Just choosing to live outside of our world.
There are still entire villages — real people, real families, real lives — who have never stepped foot into our “modern” world. They have no electricity, no phones, no clocks, no social media, no government systems, no advertisements telling them what they need, no pressure to become anything other than who they already are.
They live in a world that feels like a parallel reality.
And it fascinates me.
But more than that… it teaches us something.
1. A Full Life Doesn’t Require Our Definition of “Full”
We’re conditioned to believe that fulfillment comes from:
achievements productivity growth comfort convenience
Yet these tribes live full, meaningful, deep lives without any of the things we chase every day.
No noise.
No chaos.
No comparison.
Just existence — pure, present, human.
It makes you pause and wonder:
Are we actually thriving… or are we just endlessly busy?

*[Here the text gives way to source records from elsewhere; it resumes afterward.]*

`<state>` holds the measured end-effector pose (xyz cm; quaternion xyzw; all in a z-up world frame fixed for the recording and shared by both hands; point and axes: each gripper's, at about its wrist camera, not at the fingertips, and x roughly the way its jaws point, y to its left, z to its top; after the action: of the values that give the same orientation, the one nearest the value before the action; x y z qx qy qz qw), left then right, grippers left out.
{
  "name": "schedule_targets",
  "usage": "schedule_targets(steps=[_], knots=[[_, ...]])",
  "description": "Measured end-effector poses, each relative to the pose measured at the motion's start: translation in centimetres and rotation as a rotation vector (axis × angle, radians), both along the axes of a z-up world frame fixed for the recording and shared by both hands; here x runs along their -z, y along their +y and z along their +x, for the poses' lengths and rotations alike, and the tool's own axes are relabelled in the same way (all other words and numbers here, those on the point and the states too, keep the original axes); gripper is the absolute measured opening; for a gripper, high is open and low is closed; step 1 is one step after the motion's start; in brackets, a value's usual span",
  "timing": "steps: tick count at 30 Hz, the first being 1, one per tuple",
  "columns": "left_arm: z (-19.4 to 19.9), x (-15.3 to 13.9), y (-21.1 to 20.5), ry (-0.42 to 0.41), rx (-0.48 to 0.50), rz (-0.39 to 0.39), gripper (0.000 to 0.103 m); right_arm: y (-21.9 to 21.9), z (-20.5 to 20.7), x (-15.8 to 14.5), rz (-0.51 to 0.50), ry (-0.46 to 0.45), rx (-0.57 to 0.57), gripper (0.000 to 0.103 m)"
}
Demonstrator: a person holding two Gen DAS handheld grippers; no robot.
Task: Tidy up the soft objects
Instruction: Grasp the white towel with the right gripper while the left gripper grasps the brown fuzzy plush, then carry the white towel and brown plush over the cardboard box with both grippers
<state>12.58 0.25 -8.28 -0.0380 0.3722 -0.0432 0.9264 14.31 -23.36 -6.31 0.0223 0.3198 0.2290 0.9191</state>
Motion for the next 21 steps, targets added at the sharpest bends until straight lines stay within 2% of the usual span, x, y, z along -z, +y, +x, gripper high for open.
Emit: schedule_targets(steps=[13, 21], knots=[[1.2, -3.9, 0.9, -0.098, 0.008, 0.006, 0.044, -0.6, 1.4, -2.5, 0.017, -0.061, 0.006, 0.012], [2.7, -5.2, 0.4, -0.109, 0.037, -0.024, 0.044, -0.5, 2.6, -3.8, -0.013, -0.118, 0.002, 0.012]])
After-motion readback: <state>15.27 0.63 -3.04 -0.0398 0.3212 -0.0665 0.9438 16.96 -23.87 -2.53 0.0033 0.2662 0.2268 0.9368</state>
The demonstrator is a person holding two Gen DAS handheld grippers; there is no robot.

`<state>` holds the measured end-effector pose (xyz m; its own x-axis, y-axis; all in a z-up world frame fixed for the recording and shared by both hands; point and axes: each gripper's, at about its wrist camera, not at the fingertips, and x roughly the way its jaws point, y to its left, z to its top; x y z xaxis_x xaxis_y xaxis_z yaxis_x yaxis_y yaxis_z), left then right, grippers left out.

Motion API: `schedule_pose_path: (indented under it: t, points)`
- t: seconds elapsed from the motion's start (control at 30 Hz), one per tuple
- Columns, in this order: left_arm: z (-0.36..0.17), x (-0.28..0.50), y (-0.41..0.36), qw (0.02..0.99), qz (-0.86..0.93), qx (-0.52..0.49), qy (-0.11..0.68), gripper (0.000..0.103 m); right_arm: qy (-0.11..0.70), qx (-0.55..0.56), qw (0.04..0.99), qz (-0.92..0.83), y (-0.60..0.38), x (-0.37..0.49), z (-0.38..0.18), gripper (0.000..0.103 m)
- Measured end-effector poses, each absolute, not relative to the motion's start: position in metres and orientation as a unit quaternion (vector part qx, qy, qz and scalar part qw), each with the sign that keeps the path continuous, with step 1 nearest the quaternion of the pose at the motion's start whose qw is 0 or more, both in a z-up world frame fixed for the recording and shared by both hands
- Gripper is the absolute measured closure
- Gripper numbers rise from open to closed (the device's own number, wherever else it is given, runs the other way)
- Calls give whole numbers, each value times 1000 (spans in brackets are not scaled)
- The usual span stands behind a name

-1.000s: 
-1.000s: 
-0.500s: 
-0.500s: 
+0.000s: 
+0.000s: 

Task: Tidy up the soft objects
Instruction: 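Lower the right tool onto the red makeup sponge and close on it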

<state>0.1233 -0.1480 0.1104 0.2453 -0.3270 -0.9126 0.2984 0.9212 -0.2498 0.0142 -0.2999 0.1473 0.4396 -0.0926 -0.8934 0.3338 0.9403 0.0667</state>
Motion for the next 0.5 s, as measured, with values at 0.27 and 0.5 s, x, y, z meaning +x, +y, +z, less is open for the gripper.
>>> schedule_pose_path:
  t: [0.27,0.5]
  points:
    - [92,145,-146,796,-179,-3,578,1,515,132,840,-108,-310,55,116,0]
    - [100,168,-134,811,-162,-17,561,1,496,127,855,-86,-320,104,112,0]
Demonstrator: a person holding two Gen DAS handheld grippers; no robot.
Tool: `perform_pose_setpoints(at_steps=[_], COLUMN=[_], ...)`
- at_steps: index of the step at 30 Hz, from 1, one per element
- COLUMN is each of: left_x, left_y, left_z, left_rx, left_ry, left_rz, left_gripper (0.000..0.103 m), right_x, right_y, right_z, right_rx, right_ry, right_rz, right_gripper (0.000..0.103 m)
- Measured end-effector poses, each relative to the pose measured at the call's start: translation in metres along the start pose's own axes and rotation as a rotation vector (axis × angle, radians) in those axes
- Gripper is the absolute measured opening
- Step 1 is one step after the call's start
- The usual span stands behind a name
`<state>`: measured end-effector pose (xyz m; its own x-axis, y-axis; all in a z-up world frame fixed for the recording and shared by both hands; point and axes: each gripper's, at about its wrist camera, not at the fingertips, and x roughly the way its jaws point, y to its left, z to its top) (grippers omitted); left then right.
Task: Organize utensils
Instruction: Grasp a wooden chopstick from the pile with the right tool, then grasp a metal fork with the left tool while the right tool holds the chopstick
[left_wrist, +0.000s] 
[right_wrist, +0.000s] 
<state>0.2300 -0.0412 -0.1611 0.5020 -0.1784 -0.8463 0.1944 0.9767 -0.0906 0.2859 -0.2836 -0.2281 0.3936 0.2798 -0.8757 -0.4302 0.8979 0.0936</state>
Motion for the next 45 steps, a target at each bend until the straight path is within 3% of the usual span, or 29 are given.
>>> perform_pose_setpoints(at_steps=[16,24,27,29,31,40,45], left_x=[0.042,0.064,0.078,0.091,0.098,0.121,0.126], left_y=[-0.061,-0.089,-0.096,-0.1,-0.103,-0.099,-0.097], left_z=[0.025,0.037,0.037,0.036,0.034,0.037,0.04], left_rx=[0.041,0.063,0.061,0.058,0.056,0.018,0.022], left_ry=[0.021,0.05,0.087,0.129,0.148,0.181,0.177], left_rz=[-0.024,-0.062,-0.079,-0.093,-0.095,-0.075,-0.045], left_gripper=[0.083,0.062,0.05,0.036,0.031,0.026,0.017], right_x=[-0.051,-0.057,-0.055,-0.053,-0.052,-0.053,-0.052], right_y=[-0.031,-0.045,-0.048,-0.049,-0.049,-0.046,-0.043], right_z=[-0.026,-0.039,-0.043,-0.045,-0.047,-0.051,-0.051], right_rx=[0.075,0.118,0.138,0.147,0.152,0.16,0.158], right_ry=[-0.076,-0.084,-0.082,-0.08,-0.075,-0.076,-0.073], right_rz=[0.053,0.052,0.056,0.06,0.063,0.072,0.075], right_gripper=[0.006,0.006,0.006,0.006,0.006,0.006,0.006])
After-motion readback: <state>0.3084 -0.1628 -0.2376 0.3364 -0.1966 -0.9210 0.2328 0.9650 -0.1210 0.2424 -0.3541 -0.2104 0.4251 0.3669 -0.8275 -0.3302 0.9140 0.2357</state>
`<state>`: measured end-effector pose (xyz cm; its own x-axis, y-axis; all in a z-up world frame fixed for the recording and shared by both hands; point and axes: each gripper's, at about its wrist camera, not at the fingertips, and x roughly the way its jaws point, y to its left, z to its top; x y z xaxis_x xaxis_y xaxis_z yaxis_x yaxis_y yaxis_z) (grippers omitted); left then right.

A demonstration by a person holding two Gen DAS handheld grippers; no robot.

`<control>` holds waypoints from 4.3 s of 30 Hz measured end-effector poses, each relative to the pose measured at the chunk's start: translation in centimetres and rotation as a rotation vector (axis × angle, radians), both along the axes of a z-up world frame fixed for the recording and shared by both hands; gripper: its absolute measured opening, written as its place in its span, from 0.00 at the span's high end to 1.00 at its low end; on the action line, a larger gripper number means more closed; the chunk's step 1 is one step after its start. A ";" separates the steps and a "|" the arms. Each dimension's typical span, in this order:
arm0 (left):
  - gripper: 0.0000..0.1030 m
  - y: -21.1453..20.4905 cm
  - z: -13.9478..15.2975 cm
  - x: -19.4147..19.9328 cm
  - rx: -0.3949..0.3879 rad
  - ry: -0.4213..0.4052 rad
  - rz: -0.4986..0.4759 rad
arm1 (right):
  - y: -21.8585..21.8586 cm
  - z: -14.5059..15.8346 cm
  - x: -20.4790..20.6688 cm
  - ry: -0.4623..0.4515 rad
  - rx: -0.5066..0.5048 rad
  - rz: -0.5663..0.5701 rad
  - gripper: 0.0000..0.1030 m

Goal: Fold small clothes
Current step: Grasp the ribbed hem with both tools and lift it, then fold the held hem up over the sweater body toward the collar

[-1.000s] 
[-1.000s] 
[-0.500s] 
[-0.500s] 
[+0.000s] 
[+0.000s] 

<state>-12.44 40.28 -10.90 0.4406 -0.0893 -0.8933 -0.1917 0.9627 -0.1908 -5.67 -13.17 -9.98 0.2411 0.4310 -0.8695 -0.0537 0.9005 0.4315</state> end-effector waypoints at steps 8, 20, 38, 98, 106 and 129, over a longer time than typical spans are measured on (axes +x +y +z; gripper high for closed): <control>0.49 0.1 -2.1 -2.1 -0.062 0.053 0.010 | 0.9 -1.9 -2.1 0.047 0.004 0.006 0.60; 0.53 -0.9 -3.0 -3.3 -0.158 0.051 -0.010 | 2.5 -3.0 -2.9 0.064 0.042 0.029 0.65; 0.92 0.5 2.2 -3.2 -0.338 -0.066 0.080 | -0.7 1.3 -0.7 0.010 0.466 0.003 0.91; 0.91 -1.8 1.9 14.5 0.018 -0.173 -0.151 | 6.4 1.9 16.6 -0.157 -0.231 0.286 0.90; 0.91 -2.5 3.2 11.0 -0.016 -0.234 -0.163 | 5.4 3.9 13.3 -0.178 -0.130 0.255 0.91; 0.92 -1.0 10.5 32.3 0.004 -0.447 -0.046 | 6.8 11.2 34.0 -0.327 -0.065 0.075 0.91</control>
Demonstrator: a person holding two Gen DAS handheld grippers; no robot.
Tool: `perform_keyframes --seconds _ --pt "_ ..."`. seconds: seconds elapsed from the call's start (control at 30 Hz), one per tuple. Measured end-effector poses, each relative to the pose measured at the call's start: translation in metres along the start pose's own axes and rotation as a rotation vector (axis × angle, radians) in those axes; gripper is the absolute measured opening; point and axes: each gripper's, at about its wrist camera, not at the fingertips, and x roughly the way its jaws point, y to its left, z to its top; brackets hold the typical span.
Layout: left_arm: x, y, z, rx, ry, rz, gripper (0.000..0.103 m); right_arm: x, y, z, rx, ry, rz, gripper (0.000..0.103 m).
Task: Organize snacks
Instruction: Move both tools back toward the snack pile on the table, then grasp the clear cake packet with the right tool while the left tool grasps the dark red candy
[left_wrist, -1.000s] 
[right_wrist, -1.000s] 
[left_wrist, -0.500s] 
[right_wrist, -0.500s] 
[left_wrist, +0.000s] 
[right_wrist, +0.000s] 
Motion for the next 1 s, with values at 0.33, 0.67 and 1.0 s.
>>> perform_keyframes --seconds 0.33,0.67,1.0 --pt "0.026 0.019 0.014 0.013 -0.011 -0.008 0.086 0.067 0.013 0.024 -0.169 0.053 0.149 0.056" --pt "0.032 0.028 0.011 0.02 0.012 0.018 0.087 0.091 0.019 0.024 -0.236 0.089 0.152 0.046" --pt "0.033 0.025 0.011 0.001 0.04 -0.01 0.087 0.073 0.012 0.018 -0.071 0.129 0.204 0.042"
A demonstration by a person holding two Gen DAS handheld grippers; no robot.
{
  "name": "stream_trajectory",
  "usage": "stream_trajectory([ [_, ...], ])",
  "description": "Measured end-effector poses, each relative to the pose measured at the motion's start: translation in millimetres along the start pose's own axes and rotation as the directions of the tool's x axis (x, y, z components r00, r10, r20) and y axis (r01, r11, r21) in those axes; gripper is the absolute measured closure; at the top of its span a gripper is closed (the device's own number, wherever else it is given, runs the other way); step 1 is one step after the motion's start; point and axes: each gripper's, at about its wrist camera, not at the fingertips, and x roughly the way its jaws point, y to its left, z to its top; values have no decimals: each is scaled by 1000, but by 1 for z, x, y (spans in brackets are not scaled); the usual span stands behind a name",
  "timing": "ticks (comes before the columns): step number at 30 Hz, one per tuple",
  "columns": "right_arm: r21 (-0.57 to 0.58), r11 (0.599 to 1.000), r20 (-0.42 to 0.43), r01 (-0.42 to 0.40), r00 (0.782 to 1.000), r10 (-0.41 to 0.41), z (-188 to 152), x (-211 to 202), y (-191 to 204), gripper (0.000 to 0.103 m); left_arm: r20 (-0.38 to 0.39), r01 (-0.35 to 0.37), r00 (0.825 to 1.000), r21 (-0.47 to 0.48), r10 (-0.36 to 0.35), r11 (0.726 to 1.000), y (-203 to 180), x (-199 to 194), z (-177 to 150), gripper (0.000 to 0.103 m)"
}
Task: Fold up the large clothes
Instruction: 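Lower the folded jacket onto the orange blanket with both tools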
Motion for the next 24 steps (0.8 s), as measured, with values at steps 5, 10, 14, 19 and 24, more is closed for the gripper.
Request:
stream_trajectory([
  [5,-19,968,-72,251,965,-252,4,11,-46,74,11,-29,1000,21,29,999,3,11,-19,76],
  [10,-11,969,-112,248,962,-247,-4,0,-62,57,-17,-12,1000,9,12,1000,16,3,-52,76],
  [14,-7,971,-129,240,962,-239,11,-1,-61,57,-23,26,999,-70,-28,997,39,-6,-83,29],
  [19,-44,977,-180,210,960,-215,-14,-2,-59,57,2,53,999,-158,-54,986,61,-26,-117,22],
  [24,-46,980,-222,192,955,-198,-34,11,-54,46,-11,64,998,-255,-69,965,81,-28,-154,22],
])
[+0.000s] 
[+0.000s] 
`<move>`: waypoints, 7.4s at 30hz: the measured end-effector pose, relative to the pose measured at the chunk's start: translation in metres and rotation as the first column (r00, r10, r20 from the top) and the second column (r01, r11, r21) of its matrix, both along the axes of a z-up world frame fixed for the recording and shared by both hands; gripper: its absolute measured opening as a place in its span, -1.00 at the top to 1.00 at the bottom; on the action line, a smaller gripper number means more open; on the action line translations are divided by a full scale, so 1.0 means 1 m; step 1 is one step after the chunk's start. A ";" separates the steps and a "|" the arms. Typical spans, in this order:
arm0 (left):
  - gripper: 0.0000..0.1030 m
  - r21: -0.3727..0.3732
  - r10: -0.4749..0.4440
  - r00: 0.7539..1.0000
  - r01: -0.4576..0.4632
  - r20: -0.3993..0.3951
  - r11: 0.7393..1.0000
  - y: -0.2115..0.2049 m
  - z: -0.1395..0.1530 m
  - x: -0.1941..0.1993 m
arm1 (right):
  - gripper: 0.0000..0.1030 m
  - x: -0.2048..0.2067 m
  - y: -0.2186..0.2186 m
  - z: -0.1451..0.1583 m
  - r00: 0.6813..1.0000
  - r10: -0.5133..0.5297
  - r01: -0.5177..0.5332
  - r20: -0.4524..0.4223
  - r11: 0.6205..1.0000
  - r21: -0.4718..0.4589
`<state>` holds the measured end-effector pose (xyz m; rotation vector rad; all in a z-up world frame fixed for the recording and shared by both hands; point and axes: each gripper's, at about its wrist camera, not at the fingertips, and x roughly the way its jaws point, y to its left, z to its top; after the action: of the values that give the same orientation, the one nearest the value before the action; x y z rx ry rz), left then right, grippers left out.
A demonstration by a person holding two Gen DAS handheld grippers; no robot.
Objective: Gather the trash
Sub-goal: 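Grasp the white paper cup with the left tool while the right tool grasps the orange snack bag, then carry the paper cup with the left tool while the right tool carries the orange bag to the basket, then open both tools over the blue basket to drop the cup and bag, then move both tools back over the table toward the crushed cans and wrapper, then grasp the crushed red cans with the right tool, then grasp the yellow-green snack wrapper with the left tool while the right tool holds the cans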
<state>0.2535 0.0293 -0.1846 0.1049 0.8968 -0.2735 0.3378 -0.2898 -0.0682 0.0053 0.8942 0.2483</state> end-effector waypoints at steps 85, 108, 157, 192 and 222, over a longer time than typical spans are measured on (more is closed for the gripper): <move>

2. “Progress” Isn’t Universal
From the outside, we might assume they’re “behind” — that our world is somehow superior or more advanced.
But the truth is striking:
They do not want our world.
They choose theirs, proudly and intentionally.
To them, our world isn’t an upgrade — it’s a disruption.
Their world is home, identity, freedom, rhythm.
And they guard it fiercely.
It makes you rethink what “better” even means.
3. They Are Living Echoes of Human Origins
Watching footage of them feels like looking through a window into how humanity once lived:
connected to the land bonded through community surviving through wisdom passed down for generations living according to the earth’s rhythms, not man-made ones
They are a reminder of who we used to be before modern life overstimulated our minds and fragmented our attention.
4. There Are Still Mysteries in the World
We love to think we’ve discovered everything.
Mapped every corner.
Documented every culture.
But then—
a drone flies overhead and reveals an entire village hidden beneath the trees.
It’s humbling.
It reminds us that Earth is still wild, sacred, and full of secrets.
The world is bigger and more mysterious than our little bubbles allow us to imagine.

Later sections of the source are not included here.